Stepan Bandera

[Maggie Burke]

Stepan Bandera was born to a Catholic family in Galicia, now western Ukraine, in 1909. During his youth and late childhood he was a member of several nationalist organizations, becoming a key member and eventual leader of the Organization for Ukrainian Nationalists, or OUN (Wikipedia).

The OUN, founded in 1929, was an organization of western Ukrainians (living in what was then known as East Galicia) who wanted an “independent and ethnically homogenous Ukraine” (Breitman, 73). They considered Poles to be the primary problem for the Ukrainian state, and went so far as to assassinate Bronsilaw Pieracki, the Polish Interior Minister, in 1934. Among those tried for this crime was Bandera himself, who was sentenced to death – a sentence which was later commuted. He was serving a life sentence in prison at the time of the German invasion in 1939, at which point he escaped, fleeing to Germany with the OUN leadership (Breitman, 73).

While he was in Germany, the organization split into two factions. One, headed by Andrei Melnik (OUN-M), wanted to work with the Germans to gain eventual Ukrainian independence. Bandera’s branch (OUN-B) favored action towards immediate independence, and formed a “militant fascist organization” (Breitman, 74). With the 1941 Nazi incursion into Soviet Ukraine, Bandera and his followers moved into  Lviv, declaring a “’sovereign and united’ Ukrainian State” (Breitman, 74). Bandera was quickly arrested by the Germans and held under house arrest for a short time in Berlin before being sent to the Sachsenhausen concentration camp.
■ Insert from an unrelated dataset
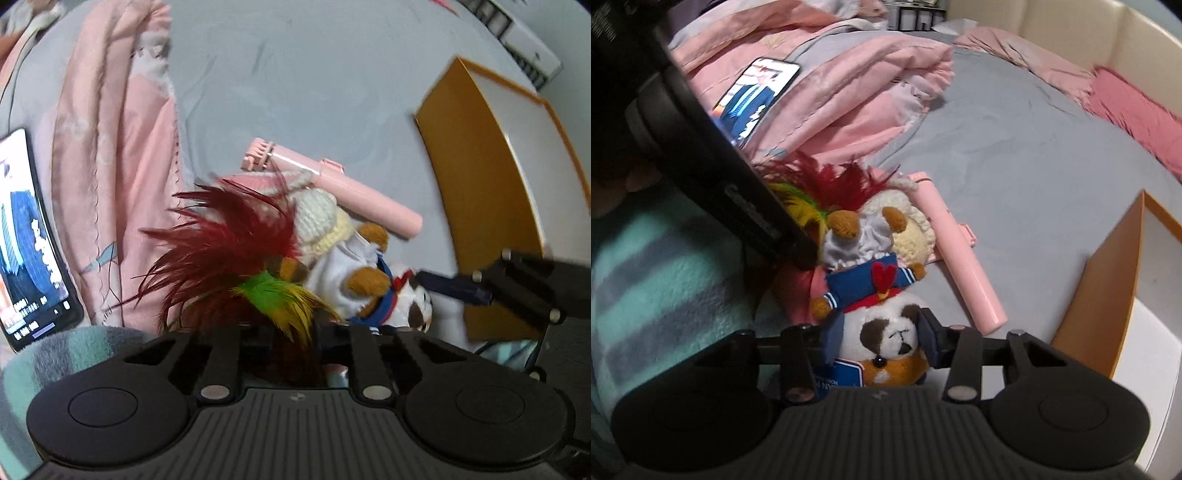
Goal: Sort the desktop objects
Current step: 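Grasp the red feather toy with the left gripper while the right gripper lowers onto the pile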
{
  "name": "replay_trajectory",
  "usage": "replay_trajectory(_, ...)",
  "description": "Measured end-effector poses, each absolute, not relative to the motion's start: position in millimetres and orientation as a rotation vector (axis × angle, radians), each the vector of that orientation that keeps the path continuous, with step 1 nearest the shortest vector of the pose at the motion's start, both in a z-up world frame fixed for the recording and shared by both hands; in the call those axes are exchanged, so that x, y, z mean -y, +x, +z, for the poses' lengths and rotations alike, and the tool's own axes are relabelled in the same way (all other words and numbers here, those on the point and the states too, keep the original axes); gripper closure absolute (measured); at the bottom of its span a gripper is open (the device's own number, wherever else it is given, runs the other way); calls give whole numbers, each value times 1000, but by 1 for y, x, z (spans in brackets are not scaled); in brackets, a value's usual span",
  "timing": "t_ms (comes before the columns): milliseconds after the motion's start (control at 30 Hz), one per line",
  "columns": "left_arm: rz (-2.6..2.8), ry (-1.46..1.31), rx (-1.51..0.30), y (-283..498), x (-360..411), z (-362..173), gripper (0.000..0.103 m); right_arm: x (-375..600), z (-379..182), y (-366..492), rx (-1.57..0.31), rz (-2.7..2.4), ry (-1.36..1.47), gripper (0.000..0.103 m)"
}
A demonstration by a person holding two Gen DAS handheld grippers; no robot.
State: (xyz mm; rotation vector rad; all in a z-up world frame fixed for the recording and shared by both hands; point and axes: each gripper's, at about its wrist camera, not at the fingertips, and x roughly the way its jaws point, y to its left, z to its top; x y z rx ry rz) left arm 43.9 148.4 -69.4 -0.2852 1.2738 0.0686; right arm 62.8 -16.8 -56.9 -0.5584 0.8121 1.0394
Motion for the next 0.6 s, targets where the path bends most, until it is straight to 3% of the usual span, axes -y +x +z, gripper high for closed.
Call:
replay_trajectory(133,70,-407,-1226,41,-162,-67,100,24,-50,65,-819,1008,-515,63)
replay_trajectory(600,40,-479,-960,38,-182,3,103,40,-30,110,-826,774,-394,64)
His deputy Mykola Lebed, however, escaped from the Germans and took charge of the now-underground OUN-B, while the OUN-M was given administrative control of Ukraine by the German occupiers (Breitman, 74).
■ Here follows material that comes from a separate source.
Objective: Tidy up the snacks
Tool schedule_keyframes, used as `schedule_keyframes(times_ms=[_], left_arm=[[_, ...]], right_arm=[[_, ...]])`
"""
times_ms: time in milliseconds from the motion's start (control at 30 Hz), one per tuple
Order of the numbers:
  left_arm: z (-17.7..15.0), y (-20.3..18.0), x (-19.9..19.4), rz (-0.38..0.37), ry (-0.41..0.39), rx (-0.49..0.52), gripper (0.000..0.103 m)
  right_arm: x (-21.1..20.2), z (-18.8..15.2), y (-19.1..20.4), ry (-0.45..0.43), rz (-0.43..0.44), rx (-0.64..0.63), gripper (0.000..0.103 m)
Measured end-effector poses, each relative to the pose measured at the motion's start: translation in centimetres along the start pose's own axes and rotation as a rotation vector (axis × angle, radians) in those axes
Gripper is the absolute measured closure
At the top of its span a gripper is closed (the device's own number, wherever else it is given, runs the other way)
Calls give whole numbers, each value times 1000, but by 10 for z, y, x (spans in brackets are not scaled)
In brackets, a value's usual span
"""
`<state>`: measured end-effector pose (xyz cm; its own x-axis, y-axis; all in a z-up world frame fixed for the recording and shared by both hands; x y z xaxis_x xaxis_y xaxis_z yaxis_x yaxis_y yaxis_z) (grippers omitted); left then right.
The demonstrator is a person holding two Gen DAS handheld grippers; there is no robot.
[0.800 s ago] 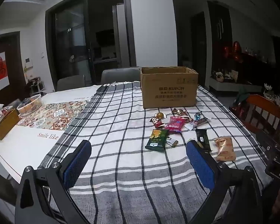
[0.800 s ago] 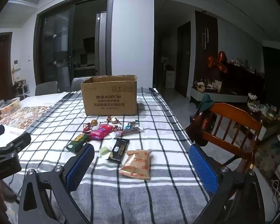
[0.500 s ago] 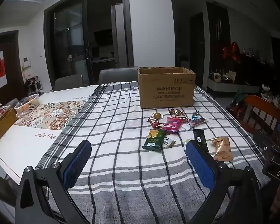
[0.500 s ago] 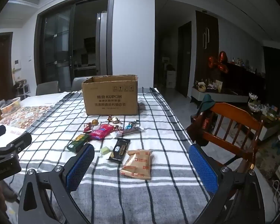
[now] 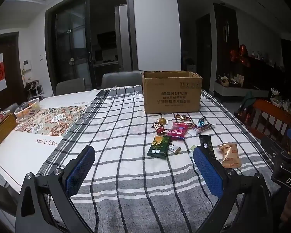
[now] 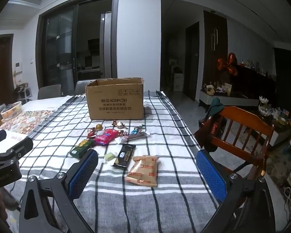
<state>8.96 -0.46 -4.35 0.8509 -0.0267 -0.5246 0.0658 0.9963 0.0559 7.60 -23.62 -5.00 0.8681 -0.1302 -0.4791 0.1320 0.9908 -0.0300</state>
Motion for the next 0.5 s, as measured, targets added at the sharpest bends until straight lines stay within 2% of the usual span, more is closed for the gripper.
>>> schedule_keyframes(times_ms=[500], left_arm=[[1, -1, 0, -1, -5, 1, 0]], right_arm=[[-1, 1, 1, -1, 1, 1, 1]])
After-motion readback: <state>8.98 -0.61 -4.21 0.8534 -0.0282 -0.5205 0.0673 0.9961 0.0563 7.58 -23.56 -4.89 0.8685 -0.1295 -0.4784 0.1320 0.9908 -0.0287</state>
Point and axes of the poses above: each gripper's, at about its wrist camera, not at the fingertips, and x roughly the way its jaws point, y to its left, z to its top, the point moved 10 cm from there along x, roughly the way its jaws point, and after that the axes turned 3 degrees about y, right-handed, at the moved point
What was left of the OUN-B, or “Banderovtsy”, merged with the Ukrainian Insurgent Army (UPA). This organization’s mission was the ethnic cleansing of Ukraine – under the logic that Jews were natural supporters of Bolshevism and Poles were the natural enemies of Ukrainians (Breitman, 75). Meanwhile, the OUN-M and the Nazi occupying force began a systematic extermination of Bandera’s supporters to prevent an uprising against the new government (Breitman, 74).

While Bandera was still imprisoned, the Red Army moved into Ukraine. The UPA joined forces with the Nazis to combat them, and in 1944 formed an underground government, the Supreme Ukrainian Liberation Council (UHVR) to stand in opposition to Soviet rule. At this point, Bandera was released from Sachsenhausen, and found himself among the Ukrainian émigré community (Breitman, 76). Since Bandera’s primary supporters at this point were outside of Ukraine, he stayed in Germany building up support and organizing the OUN Foreign Section. It was his goal to establish a dictatorship-in-exile, which would then be transferred onto an independent Ukraine once the fighting was over (Breitman, 77). Lebed and the UHVR opposed this idea, saying that the people who had struggled in Ukraine would not accept Bandera as a ruler, and Bandera responded by expelling them from the OUN-B (Breitman, 78).
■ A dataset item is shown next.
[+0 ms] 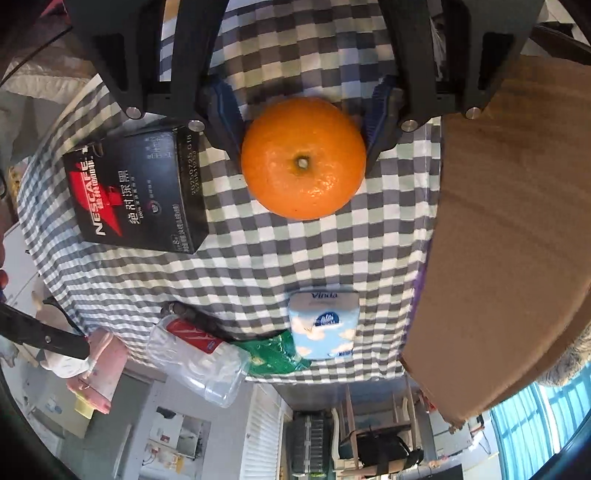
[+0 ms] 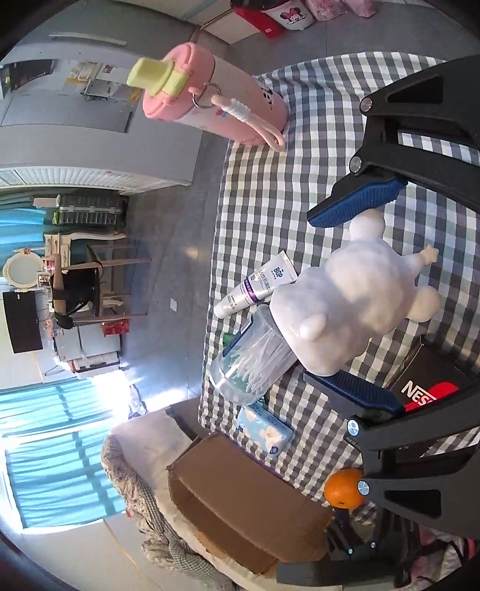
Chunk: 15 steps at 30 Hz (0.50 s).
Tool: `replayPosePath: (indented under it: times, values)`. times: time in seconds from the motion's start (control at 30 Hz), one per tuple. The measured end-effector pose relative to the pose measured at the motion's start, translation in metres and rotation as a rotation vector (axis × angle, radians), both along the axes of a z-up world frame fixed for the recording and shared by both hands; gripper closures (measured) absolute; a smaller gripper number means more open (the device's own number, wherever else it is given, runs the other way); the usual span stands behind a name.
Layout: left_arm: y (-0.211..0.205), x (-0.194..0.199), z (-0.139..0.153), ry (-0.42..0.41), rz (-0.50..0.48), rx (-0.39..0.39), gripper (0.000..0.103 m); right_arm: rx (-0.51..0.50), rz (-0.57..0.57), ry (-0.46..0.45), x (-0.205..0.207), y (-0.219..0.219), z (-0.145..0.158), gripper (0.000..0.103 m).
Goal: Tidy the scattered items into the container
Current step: 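Carry the orange and plush toy into the box and release both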
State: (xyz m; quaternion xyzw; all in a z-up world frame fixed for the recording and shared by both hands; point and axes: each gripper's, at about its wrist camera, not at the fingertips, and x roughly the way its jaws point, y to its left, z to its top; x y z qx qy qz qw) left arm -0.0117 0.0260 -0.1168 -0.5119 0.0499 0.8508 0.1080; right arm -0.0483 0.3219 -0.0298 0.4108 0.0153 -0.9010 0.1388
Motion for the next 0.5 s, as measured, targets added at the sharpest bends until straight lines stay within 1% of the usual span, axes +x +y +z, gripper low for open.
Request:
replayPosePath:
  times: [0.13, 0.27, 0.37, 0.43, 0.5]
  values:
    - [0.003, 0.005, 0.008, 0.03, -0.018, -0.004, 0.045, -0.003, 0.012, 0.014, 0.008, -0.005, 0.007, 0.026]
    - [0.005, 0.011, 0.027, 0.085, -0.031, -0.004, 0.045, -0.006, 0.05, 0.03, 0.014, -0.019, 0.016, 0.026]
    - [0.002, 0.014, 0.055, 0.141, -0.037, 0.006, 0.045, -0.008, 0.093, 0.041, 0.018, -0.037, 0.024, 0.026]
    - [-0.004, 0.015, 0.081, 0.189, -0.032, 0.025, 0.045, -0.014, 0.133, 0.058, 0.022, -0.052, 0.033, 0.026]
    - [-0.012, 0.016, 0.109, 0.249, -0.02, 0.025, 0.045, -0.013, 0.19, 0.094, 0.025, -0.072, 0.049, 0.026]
The conflict in Ukraine continued, and the Soviets rounded up the remaining UPA members. They even sent several extraction teams into the US-occupied zone in Germany to kidnap Bandera, none of which were able to locate him (Breitman, 80).

Bandera turned to foreign intelligence services to support his activities. His anti-American rhetoric caused the CIA to lend support to his opponents in Ukraine, but he was temporarily supported by the British, who helped him smuggle operatives in Ukraine, as well as the Italians and West Germans (Brietman, 81). While West German intelligence was trying to obtain a US visa for him, so that he could visit Ukrainian émigré communities in the United States, Bandera was assassinated by KGB agent Bogdan Stashinskii in 15 October 1959.